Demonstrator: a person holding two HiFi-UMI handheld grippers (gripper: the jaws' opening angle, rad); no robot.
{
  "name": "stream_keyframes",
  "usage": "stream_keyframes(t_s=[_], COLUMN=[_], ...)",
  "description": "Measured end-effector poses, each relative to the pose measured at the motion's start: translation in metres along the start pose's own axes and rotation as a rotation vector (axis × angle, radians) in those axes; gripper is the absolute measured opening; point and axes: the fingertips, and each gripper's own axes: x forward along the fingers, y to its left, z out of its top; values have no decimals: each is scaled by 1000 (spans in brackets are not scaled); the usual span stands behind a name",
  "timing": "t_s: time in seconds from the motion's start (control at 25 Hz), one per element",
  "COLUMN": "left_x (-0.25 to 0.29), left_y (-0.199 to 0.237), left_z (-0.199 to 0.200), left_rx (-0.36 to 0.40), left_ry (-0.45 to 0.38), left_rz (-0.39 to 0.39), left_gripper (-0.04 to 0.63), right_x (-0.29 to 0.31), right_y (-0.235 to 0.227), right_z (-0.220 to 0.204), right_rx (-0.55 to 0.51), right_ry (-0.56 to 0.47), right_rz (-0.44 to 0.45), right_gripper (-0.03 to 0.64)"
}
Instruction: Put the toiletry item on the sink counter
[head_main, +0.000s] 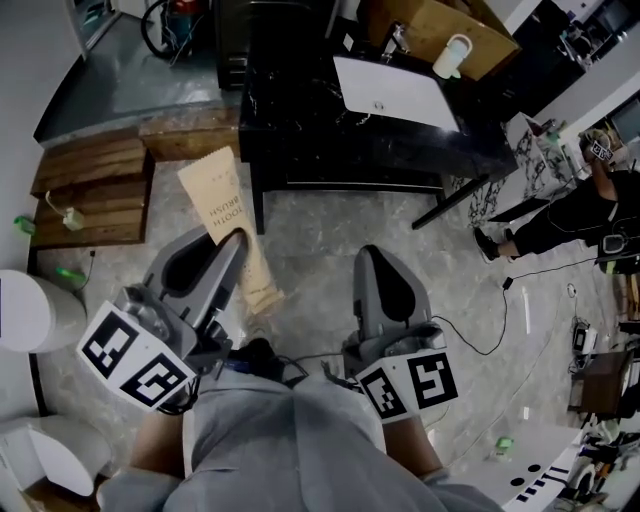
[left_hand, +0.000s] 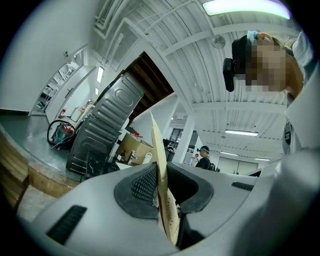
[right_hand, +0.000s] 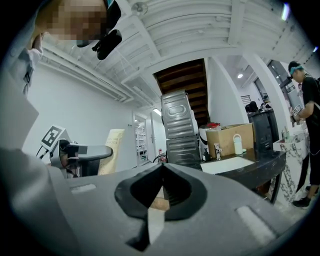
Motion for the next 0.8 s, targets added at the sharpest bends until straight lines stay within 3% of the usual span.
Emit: stream_keyframes(t_s=[0.8], left_x=[23], left_y=[89], left_z=[33], left_rx=[21], left_ry=[-17], left_rz=[-2], left_gripper=[57], right_x=[95], right_y=[8], right_z=[0], right_rx=[31], right_ry=[-18], right_rz=[-17], right_gripper=[-3])
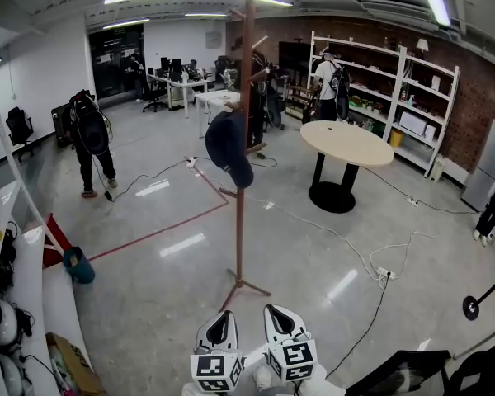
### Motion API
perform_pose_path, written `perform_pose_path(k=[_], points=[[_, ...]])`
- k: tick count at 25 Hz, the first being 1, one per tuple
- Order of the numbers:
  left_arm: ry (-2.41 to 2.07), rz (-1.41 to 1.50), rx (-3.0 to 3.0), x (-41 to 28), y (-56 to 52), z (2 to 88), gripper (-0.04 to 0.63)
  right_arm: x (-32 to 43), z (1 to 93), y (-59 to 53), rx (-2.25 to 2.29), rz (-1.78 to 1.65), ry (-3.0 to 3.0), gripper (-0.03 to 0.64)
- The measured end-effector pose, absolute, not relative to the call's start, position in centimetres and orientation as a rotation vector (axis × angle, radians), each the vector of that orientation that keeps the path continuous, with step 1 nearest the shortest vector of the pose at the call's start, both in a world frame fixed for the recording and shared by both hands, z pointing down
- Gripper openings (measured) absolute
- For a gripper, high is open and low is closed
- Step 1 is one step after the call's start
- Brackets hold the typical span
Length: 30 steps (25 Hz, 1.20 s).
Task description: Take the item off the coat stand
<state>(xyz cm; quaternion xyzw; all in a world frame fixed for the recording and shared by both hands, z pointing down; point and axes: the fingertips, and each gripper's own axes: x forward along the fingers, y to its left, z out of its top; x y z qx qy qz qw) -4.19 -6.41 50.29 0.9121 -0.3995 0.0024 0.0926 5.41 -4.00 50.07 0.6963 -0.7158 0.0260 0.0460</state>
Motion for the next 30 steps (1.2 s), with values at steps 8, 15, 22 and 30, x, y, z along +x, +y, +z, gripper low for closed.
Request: perform_pose_path(k=[8, 15, 22, 30], points=[[-1.223, 0.012, 2.703, -2.9, -10.1, 50.1, 0.000, 6.3, 49.8, -8.0, 2.096, 0.079, -2.229, 0.009], [-1.231, 0.024, 2.706, -1.0, -12.4, 49.8, 0.000, 8.4, 49.5, -10.6, 2.098, 0.082, -2.238, 0.009], [-1.220, 0.052, 2.689, 1.2, -14.3, 50.4, 0.000, 10.3, 49.7, -12.6, 2.083, 0.090, -2.254, 0.009], [-1.244, 0.066, 2.669, 3.4, -17.0, 50.8, 0.000, 12.6, 50.0, -15.9, 2.045, 0.101, -2.285, 0.009]])
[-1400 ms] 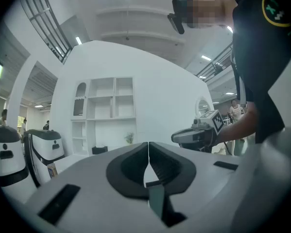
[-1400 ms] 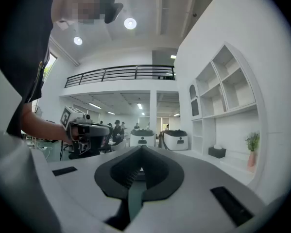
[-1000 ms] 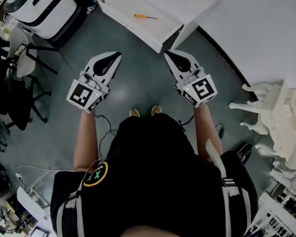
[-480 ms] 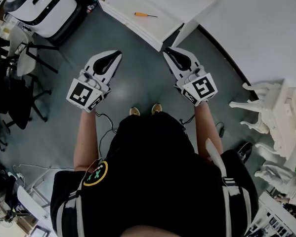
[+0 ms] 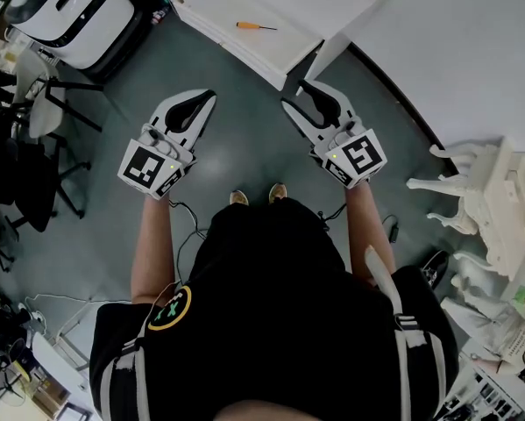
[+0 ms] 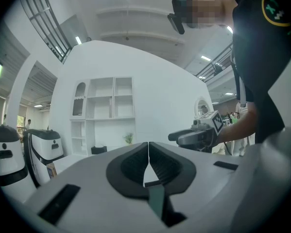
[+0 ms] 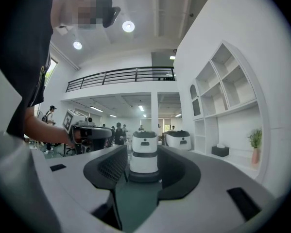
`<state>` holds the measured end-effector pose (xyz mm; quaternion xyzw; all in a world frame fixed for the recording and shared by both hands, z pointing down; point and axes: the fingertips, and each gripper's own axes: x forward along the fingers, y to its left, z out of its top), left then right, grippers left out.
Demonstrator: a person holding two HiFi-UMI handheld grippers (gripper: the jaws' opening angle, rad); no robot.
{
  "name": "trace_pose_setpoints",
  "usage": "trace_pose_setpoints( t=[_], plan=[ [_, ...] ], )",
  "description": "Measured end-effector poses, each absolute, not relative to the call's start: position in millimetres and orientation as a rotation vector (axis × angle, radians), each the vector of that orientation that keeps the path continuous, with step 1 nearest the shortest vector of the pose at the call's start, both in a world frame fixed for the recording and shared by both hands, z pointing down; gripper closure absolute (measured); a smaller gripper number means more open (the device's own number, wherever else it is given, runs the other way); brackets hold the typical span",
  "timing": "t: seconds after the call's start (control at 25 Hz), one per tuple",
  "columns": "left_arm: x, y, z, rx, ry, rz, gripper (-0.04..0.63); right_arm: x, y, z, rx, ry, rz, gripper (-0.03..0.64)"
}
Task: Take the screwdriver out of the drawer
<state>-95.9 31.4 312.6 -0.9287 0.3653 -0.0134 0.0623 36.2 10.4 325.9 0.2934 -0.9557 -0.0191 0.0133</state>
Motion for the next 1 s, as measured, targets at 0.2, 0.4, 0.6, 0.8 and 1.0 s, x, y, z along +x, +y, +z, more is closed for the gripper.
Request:
trace_pose_setpoints(
  t=[0.2, 0.4, 0.6, 0.8, 1.0],
  plan=[
    [-96, 32, 312, -2.809, 1.106, -0.043, 0.574, 35, 13, 326, 0.905, -2.98, -0.063, 0.314],
    [-97, 34, 313, -2.81, 1.11, -0.043, 0.574, 31, 15, 330, 0.881, -2.981, -0.034, 0.177],
    [-99, 35, 314, -2.811, 1.112, -0.044, 0.574, 30, 16, 334, 0.874, -2.976, -0.017, 0.118],
    [-100, 35, 315, -2.813, 1.114, -0.051, 0.574, 29, 16, 335, 0.877, -2.979, -0.003, 0.039],
    [-97, 36, 316, -2.81, 1.11, -0.05, 0.574, 33, 17, 338, 0.886, -2.981, 0.002, 0.025]
  ],
)
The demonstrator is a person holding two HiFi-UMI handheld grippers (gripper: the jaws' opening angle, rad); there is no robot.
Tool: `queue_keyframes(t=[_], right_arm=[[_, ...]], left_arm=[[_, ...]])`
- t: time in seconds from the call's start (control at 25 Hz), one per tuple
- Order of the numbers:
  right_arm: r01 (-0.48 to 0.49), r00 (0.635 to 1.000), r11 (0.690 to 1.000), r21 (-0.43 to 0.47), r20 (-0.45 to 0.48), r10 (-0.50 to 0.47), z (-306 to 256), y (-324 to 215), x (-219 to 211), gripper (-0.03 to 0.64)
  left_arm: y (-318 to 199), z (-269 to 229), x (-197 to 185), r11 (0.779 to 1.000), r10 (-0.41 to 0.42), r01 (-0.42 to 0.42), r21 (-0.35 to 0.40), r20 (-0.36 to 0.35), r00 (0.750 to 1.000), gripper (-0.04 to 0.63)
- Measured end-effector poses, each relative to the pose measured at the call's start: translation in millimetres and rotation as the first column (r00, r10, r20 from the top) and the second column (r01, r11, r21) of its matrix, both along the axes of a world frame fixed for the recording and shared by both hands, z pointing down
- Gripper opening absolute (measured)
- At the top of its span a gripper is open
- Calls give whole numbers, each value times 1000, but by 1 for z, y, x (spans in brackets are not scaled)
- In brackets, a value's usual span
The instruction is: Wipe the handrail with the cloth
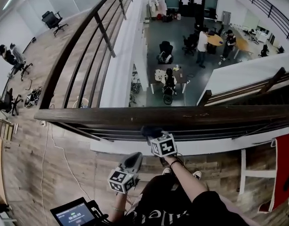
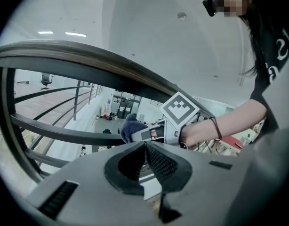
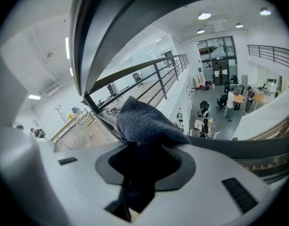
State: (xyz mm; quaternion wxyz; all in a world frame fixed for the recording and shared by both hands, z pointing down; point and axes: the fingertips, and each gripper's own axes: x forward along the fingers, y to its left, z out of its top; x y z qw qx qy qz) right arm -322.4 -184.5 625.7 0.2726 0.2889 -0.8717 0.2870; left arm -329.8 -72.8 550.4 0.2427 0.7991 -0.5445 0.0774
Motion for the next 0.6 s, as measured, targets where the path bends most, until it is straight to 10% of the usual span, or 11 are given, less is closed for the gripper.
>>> queue_keyframes(t=[0.6], right_arm=[[-161,985,987,23,-57,162,3,-28,67,103]], left_arm=[[4,-2,12,1000,-6,7,17,-21,1000,2]])
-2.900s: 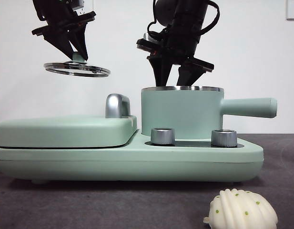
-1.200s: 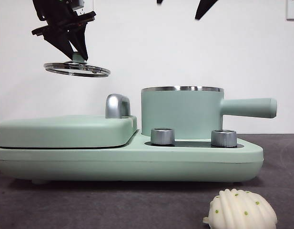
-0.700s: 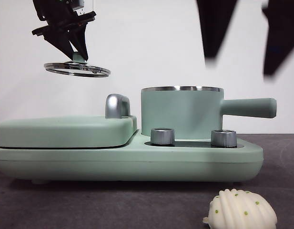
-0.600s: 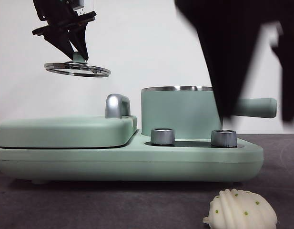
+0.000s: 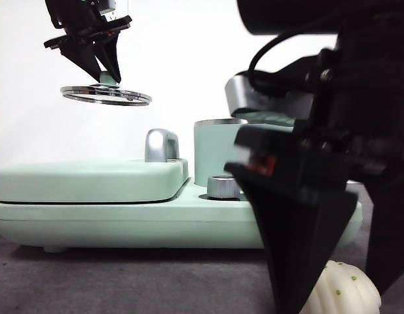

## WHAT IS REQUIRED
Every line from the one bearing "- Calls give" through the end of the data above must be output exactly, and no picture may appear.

## FINISHED EXERCISE
- Calls give whole numbers, each value times 1000, but by 1 for z, y, x (spans in brackets are not scaled)
- In brackets, a value's usual span
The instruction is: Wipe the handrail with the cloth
State: (xyz mm; quaternion wxyz; all in a world frame fixed for the recording and shared by both hands, z pointing down; point and axes: the fingertips, and each gripper's own axes: x forward along the fingers, y to its left, z out of its top; x y z qw qx qy qz) right arm -322.4 -184.5 625.7 0.2726 0.2889 -0.8717 0.2870; left arm -329.8 -72.8 550.4 0.2427 0.7991 -0.5445 0.0774
Motion for the next 0.6 s, as measured, targets where the path bends most, until it is straight to 10% of the usual span, or 11 are given, less is closed for the gripper.
>>> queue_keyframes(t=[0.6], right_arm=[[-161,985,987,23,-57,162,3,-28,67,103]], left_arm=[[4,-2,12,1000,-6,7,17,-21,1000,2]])
-2.900s: 
-1.200s: 
-0.700s: 
-0.600s: 
+0.000s: 

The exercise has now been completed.